Work to be completed | In the entries below, find the line with "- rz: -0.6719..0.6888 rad" and the line with "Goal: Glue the"; give again those lines and every line between them, exactly.

--------------------------------

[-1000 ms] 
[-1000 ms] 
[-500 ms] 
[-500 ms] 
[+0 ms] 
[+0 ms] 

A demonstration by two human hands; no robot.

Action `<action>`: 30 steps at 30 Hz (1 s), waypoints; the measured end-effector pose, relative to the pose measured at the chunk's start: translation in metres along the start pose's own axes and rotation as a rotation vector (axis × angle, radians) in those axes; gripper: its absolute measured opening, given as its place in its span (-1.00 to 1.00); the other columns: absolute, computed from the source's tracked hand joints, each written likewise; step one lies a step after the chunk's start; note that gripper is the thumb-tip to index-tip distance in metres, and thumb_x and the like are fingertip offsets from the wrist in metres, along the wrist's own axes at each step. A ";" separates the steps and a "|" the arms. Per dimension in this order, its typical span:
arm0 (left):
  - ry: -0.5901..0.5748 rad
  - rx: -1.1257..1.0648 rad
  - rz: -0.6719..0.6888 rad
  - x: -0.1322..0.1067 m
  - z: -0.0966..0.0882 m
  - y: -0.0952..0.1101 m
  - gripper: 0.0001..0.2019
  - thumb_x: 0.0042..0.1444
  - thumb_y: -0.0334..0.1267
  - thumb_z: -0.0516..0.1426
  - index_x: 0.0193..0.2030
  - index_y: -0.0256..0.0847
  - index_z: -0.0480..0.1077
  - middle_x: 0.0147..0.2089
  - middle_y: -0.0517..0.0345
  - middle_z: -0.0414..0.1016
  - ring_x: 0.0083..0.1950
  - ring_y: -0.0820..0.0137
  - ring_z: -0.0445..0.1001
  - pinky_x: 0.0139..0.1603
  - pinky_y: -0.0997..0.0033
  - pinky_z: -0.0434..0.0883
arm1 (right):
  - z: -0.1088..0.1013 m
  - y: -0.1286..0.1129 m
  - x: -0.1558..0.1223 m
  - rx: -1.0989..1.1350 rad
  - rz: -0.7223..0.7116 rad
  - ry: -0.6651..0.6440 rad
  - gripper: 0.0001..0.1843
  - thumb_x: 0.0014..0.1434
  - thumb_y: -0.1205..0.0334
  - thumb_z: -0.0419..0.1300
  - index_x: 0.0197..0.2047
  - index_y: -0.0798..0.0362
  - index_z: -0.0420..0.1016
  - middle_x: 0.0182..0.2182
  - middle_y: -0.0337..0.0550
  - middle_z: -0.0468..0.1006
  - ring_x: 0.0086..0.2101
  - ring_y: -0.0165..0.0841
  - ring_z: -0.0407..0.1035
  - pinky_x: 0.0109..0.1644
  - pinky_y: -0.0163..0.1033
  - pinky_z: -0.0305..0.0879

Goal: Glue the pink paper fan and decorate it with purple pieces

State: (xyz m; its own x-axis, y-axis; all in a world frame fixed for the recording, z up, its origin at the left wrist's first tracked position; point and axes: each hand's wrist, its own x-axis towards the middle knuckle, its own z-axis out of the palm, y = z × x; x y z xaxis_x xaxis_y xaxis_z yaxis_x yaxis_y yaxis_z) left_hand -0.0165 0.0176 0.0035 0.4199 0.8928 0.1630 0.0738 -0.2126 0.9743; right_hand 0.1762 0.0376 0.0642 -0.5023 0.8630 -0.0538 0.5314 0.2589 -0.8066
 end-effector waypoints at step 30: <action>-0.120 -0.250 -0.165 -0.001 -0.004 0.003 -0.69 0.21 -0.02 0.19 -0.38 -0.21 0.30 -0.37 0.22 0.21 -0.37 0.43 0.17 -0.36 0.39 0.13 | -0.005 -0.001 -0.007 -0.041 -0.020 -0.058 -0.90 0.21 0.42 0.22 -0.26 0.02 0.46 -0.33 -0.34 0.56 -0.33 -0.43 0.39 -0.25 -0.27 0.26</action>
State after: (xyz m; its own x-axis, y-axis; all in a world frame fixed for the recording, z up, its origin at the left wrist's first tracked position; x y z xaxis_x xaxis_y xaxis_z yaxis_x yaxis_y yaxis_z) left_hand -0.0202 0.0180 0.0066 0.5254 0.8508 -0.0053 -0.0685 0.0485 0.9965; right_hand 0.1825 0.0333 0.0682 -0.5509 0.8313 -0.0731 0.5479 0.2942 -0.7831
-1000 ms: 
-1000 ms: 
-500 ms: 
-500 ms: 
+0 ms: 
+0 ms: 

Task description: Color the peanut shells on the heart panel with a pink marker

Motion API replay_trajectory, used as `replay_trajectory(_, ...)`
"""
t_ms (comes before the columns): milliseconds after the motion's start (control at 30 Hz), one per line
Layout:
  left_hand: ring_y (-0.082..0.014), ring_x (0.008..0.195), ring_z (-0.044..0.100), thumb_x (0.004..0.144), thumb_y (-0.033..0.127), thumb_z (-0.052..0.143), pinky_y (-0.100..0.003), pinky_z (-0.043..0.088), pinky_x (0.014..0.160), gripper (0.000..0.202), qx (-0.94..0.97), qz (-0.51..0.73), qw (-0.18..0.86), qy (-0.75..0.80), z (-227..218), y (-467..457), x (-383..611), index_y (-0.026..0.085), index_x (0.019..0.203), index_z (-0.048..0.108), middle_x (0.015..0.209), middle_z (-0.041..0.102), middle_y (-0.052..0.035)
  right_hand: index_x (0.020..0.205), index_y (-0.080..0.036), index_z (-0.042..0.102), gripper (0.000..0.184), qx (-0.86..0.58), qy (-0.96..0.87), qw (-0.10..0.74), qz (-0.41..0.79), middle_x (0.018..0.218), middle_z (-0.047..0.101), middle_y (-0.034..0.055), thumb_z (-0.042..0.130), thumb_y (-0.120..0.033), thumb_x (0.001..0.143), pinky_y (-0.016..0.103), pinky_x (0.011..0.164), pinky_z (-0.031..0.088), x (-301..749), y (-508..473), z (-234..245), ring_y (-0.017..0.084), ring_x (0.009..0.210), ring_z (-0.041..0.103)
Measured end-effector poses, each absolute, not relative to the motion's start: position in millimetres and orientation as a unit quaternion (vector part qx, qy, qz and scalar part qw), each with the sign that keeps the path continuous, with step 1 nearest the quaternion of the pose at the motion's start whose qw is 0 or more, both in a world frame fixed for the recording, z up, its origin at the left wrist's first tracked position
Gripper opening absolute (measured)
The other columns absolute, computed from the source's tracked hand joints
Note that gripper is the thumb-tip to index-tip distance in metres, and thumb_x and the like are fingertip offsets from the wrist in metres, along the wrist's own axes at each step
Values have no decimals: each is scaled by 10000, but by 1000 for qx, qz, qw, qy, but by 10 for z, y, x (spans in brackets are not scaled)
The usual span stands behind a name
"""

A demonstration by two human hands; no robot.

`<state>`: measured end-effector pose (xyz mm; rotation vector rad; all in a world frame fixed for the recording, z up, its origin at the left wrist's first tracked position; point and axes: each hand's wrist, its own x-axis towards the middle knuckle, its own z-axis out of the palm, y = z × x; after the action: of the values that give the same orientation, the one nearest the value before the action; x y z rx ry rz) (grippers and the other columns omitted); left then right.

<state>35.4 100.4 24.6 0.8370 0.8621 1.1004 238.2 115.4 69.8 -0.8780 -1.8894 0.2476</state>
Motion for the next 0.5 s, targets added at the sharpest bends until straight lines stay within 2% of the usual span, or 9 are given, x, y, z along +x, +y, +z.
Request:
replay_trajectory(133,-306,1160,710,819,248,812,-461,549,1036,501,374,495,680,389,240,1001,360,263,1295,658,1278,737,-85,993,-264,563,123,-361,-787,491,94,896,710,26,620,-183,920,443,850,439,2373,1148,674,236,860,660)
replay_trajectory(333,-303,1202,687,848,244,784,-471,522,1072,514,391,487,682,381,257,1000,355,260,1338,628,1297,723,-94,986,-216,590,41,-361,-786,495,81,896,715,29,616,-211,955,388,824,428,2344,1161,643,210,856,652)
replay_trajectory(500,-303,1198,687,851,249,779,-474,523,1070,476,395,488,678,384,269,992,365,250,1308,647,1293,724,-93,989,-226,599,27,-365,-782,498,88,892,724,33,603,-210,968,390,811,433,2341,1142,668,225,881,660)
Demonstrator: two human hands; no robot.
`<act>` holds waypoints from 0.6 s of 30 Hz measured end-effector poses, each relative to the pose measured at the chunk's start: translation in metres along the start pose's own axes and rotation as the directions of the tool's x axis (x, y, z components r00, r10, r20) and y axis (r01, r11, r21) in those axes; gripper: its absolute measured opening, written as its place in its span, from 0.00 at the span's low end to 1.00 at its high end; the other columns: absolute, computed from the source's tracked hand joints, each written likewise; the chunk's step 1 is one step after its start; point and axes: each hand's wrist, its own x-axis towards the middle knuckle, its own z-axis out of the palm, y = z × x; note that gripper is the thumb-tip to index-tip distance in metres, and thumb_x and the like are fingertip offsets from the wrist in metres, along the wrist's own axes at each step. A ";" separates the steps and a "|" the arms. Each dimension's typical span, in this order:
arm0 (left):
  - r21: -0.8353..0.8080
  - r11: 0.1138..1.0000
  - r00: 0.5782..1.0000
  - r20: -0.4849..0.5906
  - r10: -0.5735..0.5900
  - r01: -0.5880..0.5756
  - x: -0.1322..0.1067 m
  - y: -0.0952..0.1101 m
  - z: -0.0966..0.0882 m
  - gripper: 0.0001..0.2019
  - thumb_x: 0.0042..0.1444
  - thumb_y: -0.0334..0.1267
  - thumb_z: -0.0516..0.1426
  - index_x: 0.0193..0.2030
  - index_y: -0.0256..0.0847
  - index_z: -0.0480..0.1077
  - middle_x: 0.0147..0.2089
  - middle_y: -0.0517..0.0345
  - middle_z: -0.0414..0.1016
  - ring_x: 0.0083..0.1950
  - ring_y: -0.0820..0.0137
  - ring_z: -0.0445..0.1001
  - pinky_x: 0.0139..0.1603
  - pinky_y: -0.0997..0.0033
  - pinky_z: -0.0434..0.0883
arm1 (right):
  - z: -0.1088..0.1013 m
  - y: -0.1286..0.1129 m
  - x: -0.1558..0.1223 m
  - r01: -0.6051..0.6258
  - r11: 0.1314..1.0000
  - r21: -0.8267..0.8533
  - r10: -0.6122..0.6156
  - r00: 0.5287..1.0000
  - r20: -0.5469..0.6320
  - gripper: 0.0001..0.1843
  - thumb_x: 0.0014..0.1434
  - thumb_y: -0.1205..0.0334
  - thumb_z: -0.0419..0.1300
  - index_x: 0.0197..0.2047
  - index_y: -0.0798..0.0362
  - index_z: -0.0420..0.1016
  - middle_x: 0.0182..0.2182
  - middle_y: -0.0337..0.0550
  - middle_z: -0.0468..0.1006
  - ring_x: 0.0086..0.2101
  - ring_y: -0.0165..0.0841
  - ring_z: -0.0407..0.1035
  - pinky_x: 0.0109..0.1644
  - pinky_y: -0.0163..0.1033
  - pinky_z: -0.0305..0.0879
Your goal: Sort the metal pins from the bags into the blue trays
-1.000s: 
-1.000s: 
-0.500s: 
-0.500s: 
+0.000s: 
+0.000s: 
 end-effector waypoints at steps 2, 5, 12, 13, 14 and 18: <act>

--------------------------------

Written response |
  - rz: -0.6719..0.6888 rad
  - x: -0.1322..0.1067 m
  - z: -0.0966..0.0882 m
  - y: -0.0952..0.1101 m
  - gripper: 0.0001..0.2019
  - thumb_x: 0.0042..0.1444
  - thumb_y: -0.0334..0.1267
  - thumb_z: -0.0516..0.1426
  - index_x: 0.0193..0.2030
  - index_y: -0.0256..0.0847
  - index_z: -0.0480..0.1077
  - middle_x: 0.0147..0.2089
  - middle_y: -0.0517..0.0345
  - middle_z: -0.0414..0.1016
  - ring_x: 0.0083..0.1950
  - ring_y: -0.0820..0.0137
  - ring_z: -0.0445..0.1001
  - pinky_x: 0.0139..0.1603
  - pinky_y: -0.0997..0.0033
  - pinky_z: -0.0434..0.0883
arm1 (right):
  - z: -0.1088..0.1013 m
  - y: -0.1286..0.1129 m
  - x: -0.1558..0.1223 m
  - rx: -1.0989..1.1350 rad
  - rz: -0.7223..0.7116 rad
  - ry: -0.6651..0.6440 rad
  - gripper: 0.0001..0.1843
  - thumb_x: 0.0014..0.1434
  - thumb_y: -0.1205..0.0334
  - thumb_z: -0.0419..0.1300
  - index_x: 0.0197..0.2047
  - index_y: -0.0798..0.0362
  - index_z: -0.0420..0.1016
  - middle_x: 0.0182..0.2182
  - middle_y: -0.0337..0.0550
  - middle_z: -0.0468..0.1006
  - ring_x: 0.0086..0.2101
  - ring_y: -0.0165..0.0841
  - ring_z: -0.0407..0.1035
  - pinky_x: 0.0109..0.1644
  - pinky_y: -0.0163..0.1033
  - pinky_z: -0.0305..0.0879

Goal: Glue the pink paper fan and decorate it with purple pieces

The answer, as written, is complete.